Work order: Report back the lines in this listing that carry the string "glass".

The records:
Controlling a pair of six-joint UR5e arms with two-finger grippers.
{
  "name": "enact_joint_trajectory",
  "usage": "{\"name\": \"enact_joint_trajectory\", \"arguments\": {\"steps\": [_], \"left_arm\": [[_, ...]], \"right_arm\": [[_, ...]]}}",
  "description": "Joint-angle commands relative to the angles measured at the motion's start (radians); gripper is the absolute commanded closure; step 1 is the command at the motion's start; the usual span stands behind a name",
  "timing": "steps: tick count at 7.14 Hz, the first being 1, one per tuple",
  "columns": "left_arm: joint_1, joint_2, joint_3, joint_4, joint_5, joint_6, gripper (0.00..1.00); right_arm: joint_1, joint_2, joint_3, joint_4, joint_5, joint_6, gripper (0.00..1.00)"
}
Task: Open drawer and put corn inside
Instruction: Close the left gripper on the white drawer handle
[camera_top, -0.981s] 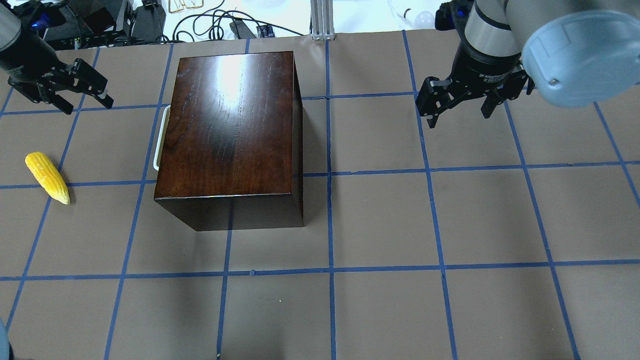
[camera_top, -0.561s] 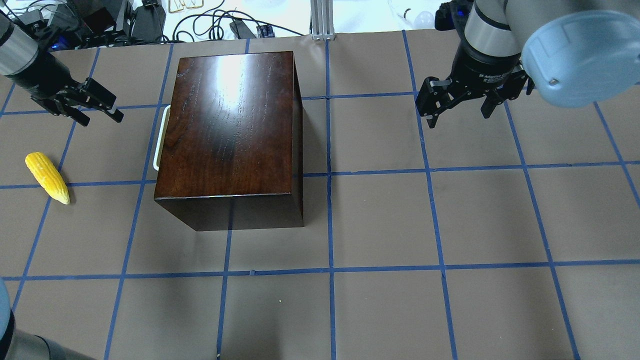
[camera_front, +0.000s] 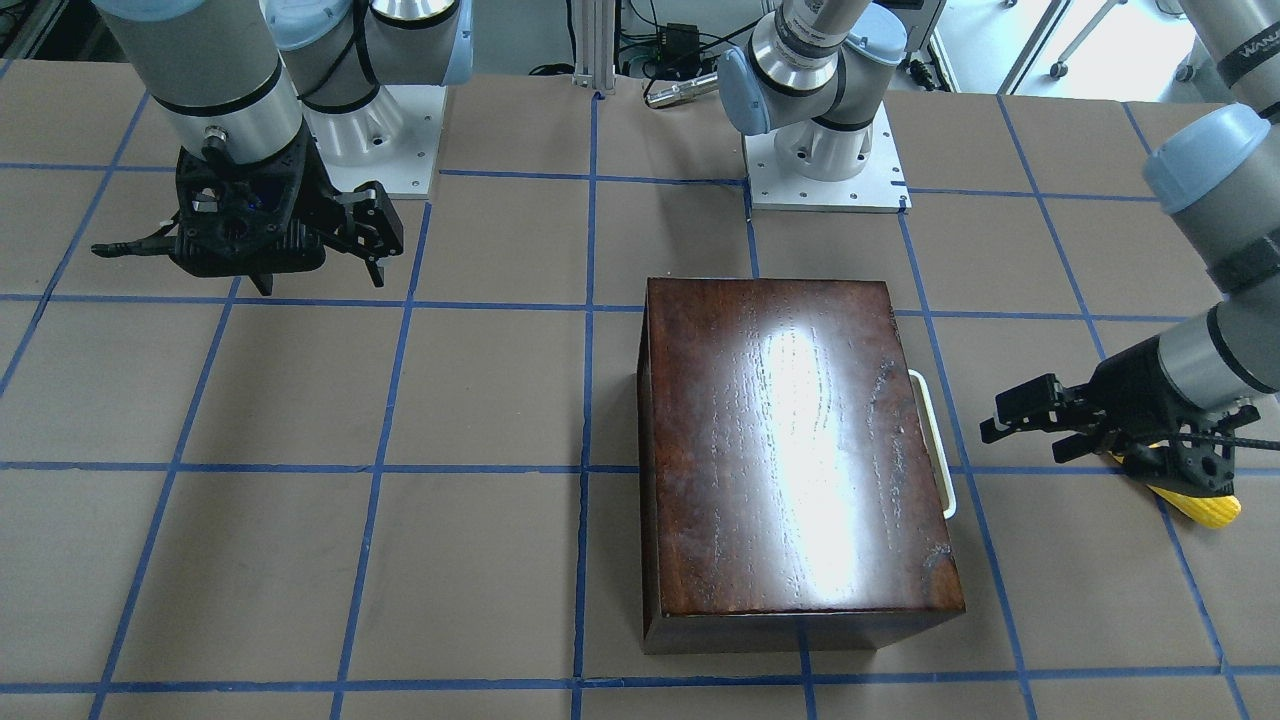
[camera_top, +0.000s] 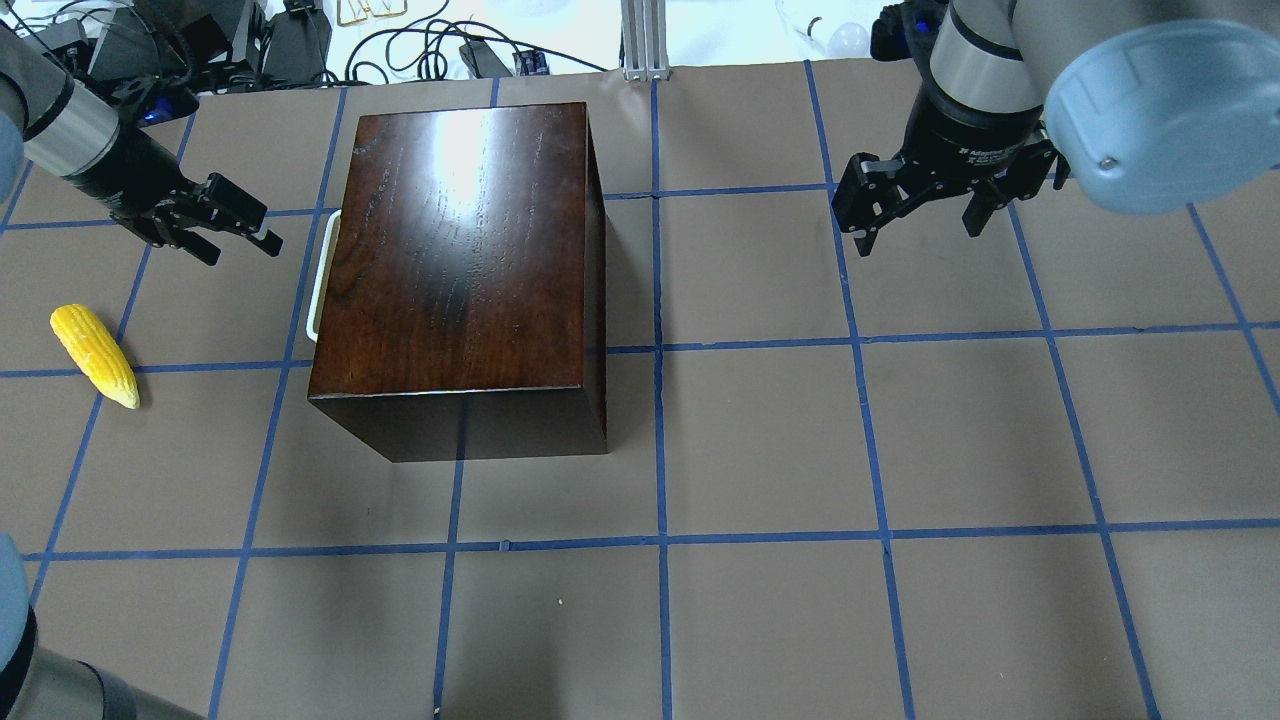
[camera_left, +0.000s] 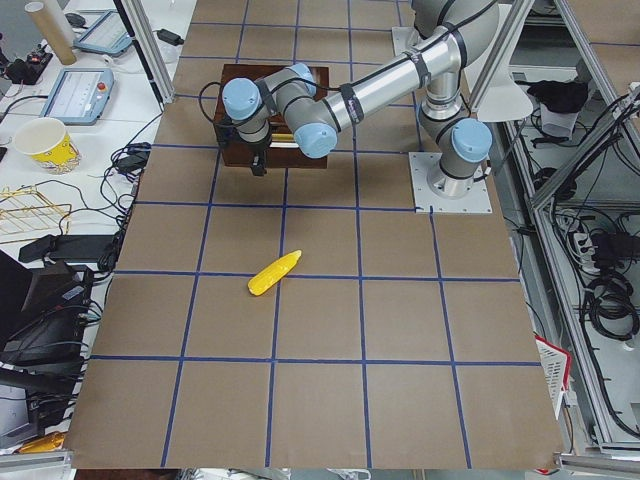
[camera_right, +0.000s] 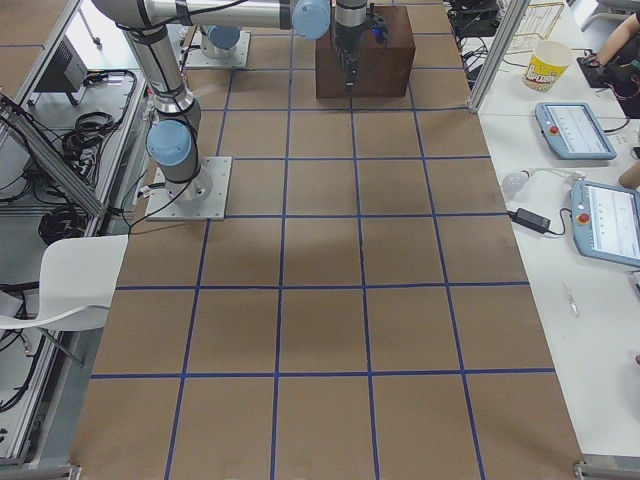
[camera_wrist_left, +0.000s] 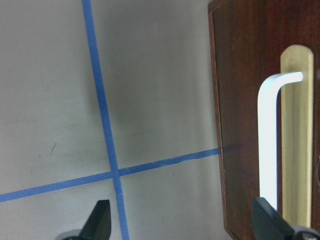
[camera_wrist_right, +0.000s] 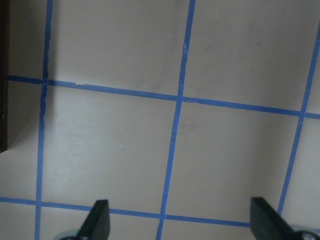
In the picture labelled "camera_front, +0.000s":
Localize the yellow corn cob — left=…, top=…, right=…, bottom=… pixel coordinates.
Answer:
left=1147, top=483, right=1242, bottom=529

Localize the dark wooden drawer cabinet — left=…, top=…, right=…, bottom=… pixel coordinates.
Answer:
left=635, top=277, right=966, bottom=655

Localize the light wood drawer white handle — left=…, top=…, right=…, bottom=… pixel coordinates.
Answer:
left=908, top=368, right=957, bottom=521

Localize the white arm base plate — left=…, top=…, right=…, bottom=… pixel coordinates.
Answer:
left=303, top=85, right=448, bottom=200

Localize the aluminium frame post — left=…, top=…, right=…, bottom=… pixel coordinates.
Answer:
left=568, top=0, right=620, bottom=100

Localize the black gripper near corn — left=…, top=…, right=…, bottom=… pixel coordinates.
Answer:
left=980, top=340, right=1260, bottom=498

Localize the grey robot arm near corn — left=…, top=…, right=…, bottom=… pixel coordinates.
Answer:
left=980, top=1, right=1279, bottom=498

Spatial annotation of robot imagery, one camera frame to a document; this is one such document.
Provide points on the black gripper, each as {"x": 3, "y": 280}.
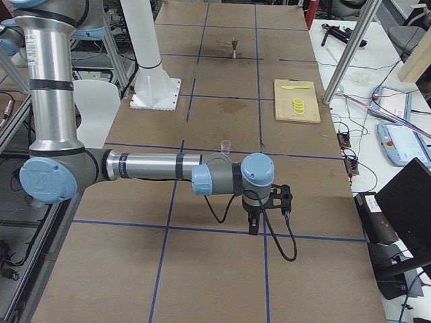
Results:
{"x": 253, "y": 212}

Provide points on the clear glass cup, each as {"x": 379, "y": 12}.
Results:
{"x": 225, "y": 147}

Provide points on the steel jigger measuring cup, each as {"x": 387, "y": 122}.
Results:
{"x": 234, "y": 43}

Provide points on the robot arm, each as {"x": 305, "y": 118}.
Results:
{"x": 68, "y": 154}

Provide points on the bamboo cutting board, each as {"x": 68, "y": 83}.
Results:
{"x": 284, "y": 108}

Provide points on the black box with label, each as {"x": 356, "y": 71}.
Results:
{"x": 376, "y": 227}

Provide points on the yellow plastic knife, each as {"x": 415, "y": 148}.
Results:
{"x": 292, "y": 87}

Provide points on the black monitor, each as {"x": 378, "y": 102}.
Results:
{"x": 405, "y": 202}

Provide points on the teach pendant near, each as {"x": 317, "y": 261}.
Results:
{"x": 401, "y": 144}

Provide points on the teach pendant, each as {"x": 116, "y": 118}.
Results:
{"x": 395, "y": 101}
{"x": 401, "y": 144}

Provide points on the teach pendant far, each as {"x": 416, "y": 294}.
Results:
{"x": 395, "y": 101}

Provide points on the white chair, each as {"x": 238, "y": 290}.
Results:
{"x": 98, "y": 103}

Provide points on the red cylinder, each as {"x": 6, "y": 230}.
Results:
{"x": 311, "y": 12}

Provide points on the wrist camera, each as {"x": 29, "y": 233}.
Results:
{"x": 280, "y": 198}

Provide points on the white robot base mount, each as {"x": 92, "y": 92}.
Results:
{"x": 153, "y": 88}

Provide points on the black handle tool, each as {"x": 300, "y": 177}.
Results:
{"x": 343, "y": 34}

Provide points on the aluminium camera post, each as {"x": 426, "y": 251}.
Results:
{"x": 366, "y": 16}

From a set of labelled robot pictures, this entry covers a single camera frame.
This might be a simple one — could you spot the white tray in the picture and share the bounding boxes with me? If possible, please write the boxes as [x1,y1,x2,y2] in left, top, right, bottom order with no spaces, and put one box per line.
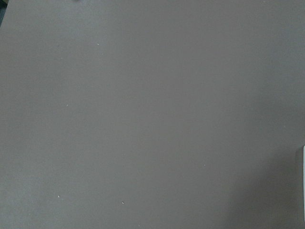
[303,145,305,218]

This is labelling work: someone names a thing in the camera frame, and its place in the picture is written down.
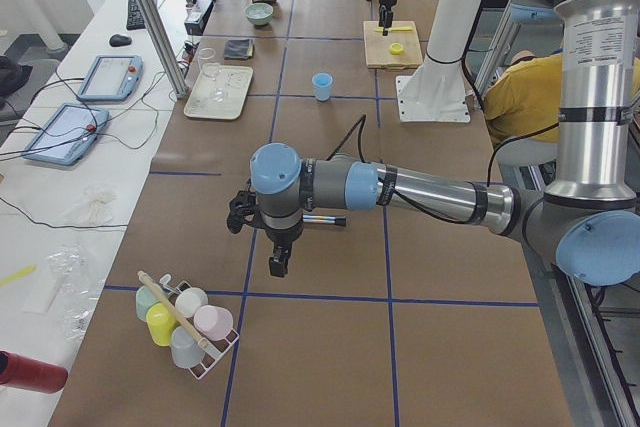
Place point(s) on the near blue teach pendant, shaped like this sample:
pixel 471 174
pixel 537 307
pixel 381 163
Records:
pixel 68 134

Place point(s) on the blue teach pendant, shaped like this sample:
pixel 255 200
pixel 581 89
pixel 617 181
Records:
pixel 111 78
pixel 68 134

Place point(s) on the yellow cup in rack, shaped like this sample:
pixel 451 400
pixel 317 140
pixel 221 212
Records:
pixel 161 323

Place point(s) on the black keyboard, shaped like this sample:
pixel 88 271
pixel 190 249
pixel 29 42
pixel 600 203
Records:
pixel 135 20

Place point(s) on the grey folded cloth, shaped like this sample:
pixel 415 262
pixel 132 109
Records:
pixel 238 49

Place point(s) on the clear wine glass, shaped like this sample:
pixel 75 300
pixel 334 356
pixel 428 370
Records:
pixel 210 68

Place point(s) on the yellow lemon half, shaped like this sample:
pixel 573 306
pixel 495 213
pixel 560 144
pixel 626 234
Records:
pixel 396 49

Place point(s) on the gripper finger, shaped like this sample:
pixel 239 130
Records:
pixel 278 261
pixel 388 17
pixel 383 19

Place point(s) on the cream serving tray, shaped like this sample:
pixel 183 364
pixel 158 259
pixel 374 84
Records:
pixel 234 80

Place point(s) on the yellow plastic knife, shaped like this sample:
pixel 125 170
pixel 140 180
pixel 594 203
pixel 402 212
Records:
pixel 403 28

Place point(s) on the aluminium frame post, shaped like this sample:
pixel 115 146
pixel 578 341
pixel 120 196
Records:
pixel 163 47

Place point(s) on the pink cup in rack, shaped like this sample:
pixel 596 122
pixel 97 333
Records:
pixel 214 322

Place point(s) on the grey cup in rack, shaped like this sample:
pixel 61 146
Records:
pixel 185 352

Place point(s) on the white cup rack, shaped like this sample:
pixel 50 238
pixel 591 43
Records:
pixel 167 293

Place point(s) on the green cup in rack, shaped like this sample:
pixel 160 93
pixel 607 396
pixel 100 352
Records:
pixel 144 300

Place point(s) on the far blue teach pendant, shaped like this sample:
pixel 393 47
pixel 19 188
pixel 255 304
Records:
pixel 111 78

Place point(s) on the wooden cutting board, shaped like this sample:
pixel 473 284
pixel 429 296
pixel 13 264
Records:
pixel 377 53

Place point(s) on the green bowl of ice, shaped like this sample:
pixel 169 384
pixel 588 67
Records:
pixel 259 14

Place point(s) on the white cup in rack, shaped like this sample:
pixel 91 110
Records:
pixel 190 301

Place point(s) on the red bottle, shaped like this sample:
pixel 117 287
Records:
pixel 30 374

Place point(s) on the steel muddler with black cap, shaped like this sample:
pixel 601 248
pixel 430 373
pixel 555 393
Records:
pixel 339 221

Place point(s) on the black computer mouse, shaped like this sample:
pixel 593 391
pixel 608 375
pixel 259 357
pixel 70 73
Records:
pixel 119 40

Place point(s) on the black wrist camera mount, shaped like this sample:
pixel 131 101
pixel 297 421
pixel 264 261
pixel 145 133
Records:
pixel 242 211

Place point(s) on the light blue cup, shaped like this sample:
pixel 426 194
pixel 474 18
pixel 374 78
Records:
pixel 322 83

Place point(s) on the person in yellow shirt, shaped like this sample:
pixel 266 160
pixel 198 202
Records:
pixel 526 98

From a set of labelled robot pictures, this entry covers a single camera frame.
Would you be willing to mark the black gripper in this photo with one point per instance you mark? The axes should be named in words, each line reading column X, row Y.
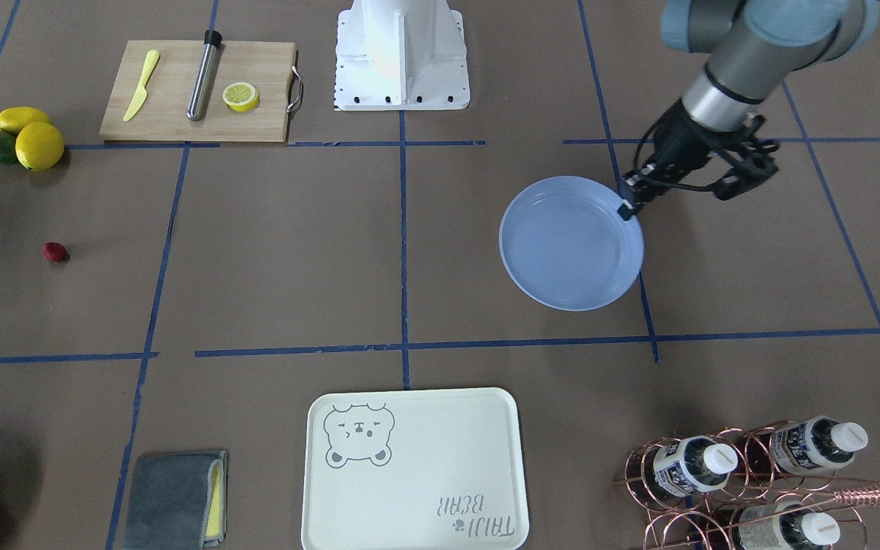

Answer box:
Provide points on the clear glass cup, each as {"x": 379, "y": 12}.
Place point(s) on the clear wine glass, shaped like this sample:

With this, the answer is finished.